Ancak Bosna’da kanat çırpan mavi kelebekler toprak altında topluca yatanların çığlığı misali kanat çırpmaktadırlar. Toplu mezarların üstünde kanat çırpan Mavi kelebeklerin oluşturacağı rüzgar beynimizde fırtınaya dönüşmelidir. Dönüşmelidir ki bu vahşi soykırım unutulmamalıdır. Bu insanlık dramından ders alınmazsa tarih tekerrür eder.

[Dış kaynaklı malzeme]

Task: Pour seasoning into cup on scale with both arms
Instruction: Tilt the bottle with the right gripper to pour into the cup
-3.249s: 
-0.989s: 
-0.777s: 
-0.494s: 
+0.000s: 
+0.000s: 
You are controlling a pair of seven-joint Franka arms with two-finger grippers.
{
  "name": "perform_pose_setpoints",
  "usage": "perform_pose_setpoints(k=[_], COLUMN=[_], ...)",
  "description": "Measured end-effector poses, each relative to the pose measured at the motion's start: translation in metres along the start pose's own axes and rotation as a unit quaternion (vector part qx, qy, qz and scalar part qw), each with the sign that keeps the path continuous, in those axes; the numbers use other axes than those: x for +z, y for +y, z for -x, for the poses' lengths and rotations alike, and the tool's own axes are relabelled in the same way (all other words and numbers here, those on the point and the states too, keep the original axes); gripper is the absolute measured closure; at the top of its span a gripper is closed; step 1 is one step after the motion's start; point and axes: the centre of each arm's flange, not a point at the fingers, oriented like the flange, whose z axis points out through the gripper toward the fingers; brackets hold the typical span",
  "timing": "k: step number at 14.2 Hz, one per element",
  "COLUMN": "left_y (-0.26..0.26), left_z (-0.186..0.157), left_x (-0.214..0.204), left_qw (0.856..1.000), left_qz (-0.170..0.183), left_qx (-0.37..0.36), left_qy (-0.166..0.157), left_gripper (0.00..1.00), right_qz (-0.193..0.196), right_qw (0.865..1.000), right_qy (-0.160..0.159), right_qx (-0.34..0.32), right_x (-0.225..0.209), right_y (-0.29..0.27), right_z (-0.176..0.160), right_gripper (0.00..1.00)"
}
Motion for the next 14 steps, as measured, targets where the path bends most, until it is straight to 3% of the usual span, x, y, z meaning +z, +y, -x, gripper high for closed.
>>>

General Ratko Mladiç komutasındaki Sırp Ordu güçleri, 1995 Yılında Srebrenitsa Kentinde 8,372 Boşnak’ı katletmiştir. Bu katliam insanlığın yüz karasıdır. Dünyanın süper güçleri bu katliamı adeta seyretmişlerdir. Uydulardan bir sineğin uçuşunu bile takip eden yüksek teknoloji, toplu mezarların yerini görmezlikten gelmiştir.
Birinci Dünya Savaşı sırasında, Doğu Anadolu Bölgesinde birçok yurttaşımız Ermeni katliamı sonucunda toplu mezarlara gömülmüşlerdir. Kim bilir belki Mavi Kelebekler bizim ülkemizdeki toplu mezarların üstünde de uçmuşlardır. Ancak bizim insanlarımız böyle bir duyarlılığı göstermemiştir. Her milletin yaşadığı dramlar farklıdır. Bunlardan ders almak için mutlaka bizim de yaşamamız gerekmez. Yaşanmışlıklardan ders alınmalıdır.
İnanç ve fikir ayrılıkları bizi bölmemelidir. Bölünürsek başkaları için kolay lokma oluruz. Bütünlüğümüzü korumalıyız. Birbirimizi zorla sevmek zorunda değiliz. Ancak ayakta kalmak için birbirimize sarılmak, birbirimize payanda olmak zorundayız. Toplu mezarlarımızın üstünde yavşan otu bitmesin, Mavi Kelebekler uçmasın istiyorsak, birbirimize sarılarak ayakta kalmayı başarmalıyız.